Awesome! Glad you got it figured out.
A minor suggestion: use IO data instead of concatenating strings directly. IO data is a sort of composite data type meant for this exact use-case, where the result is modeled as an arbitrarily nested list of strings/characters/etc.
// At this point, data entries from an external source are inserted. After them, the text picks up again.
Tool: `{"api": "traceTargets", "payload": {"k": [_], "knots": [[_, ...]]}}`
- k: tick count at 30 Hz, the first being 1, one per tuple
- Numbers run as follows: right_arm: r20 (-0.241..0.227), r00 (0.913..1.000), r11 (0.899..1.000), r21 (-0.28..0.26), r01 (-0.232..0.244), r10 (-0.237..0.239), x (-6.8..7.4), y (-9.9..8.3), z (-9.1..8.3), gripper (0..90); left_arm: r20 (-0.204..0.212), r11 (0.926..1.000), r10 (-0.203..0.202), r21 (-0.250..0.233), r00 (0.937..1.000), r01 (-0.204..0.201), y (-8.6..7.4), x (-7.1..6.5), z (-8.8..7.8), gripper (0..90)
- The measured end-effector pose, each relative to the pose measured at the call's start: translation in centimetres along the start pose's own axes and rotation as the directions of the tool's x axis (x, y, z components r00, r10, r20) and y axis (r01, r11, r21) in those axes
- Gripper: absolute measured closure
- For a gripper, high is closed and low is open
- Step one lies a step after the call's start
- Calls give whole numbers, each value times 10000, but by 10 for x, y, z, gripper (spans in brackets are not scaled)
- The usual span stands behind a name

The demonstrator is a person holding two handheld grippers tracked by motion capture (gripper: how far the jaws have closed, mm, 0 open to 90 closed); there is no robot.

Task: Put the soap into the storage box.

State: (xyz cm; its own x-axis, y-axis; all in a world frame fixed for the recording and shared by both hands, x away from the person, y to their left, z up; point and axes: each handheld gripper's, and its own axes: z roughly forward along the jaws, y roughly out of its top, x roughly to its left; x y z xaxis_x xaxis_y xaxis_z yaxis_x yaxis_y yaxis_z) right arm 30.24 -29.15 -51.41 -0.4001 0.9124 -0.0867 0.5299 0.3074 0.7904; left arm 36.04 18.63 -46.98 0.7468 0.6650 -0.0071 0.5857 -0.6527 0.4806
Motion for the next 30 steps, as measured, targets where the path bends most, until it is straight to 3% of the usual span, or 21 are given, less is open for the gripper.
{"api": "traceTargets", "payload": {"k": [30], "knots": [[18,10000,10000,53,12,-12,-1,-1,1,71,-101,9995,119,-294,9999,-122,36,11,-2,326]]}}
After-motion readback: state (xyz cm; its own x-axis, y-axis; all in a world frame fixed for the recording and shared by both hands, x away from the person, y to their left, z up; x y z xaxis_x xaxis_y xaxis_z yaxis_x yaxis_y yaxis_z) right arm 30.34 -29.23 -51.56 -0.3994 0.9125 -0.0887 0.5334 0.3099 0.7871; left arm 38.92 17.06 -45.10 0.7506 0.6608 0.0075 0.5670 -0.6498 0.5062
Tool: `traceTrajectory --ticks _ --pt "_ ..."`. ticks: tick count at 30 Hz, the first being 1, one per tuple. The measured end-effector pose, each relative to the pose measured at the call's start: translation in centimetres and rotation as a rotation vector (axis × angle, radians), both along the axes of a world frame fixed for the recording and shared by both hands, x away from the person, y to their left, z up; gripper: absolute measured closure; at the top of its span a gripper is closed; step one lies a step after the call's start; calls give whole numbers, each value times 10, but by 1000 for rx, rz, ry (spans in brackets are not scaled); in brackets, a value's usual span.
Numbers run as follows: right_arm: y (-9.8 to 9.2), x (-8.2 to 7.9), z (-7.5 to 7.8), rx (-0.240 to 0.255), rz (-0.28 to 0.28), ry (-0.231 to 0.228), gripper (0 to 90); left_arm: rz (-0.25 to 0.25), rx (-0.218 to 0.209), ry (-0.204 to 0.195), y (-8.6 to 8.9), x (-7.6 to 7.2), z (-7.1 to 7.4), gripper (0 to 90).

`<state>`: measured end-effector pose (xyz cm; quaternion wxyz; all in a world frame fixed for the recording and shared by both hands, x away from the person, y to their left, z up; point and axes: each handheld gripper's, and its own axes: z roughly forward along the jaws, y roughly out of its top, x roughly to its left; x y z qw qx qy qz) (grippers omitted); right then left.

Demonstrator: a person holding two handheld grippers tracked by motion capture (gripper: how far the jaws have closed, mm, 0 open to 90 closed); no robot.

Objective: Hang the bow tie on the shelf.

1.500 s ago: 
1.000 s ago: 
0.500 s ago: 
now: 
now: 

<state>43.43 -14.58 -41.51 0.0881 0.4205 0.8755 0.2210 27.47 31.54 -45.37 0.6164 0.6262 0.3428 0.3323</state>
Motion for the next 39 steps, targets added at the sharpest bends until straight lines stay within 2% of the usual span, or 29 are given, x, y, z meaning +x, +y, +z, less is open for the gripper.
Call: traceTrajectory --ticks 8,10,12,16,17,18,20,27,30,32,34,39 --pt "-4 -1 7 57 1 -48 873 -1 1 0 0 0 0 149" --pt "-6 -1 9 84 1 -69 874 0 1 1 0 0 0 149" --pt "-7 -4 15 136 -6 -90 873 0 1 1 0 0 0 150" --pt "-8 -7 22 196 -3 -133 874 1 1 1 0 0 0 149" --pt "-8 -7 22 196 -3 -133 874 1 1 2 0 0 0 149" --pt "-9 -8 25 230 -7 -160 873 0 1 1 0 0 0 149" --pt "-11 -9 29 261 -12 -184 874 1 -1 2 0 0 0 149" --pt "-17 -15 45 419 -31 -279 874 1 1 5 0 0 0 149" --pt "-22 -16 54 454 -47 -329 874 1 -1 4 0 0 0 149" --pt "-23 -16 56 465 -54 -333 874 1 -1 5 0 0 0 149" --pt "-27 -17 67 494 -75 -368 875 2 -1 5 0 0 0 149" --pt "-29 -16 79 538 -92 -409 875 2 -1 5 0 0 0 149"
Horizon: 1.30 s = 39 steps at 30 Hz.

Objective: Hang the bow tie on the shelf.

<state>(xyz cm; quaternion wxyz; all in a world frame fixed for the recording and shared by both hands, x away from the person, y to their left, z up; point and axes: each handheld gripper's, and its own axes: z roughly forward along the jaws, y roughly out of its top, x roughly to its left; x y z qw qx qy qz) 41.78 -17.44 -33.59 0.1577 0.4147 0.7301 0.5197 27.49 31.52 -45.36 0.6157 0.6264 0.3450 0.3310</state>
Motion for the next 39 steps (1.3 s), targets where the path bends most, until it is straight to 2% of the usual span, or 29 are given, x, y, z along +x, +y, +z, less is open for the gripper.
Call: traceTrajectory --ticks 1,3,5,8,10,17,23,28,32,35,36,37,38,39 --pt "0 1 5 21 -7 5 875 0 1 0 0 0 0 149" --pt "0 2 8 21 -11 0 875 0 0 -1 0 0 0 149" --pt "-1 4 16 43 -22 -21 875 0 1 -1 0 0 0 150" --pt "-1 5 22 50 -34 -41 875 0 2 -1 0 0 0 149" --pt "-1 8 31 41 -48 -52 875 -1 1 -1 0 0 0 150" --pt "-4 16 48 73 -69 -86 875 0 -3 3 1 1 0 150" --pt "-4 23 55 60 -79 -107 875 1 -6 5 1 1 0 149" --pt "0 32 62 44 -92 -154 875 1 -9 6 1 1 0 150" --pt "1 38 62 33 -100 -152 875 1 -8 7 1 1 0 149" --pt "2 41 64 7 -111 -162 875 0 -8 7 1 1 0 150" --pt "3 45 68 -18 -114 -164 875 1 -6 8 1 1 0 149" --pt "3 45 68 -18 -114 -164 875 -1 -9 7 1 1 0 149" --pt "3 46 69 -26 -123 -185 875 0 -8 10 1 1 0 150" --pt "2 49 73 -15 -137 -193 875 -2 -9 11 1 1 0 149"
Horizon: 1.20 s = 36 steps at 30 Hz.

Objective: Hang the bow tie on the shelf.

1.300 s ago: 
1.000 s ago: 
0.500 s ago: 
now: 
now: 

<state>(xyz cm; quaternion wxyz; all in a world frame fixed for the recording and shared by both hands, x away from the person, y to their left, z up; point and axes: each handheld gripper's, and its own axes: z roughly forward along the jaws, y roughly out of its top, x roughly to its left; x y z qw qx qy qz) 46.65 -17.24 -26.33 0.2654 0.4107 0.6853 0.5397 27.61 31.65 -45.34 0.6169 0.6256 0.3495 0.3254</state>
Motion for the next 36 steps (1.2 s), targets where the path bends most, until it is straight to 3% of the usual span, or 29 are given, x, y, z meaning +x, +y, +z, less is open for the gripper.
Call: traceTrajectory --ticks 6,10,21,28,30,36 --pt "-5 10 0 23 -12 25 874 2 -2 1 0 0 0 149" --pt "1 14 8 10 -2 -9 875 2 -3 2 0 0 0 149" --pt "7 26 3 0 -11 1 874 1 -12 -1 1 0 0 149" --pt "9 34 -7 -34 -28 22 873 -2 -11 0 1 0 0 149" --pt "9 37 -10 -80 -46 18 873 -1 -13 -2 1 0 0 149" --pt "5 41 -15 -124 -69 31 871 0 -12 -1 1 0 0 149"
In the example below, I’m using IO.chardata_to_string/1
, but if you’re just writing it back out to a file and have no use for further string processing, you can actually pass the chardata directly to most (all?) IO functions!
For a super small example the runtime will be essentially the same, but using IO data will definitely be faster for large files (and I think the resulting code is a bit cleaner).
Mix.install([
{:saxy, "~> 1.4.0"}
])
defmodule ExampleHandler do
@behaviour Saxy.Handler
def parse_stream!(xml_stream) do
{:ok, rev_chardata} = Saxy.parse_stream(xml_stream, __MODULE__, [])
rev_chardata
|> Enum.reverse()
|> IO.chardata_to_string()
end
def build(:open, tag, attrs) do
encoded_attrs = Enum.map(attrs, fn {name, val} -> [" ", name, "=\"", val, "\""] end)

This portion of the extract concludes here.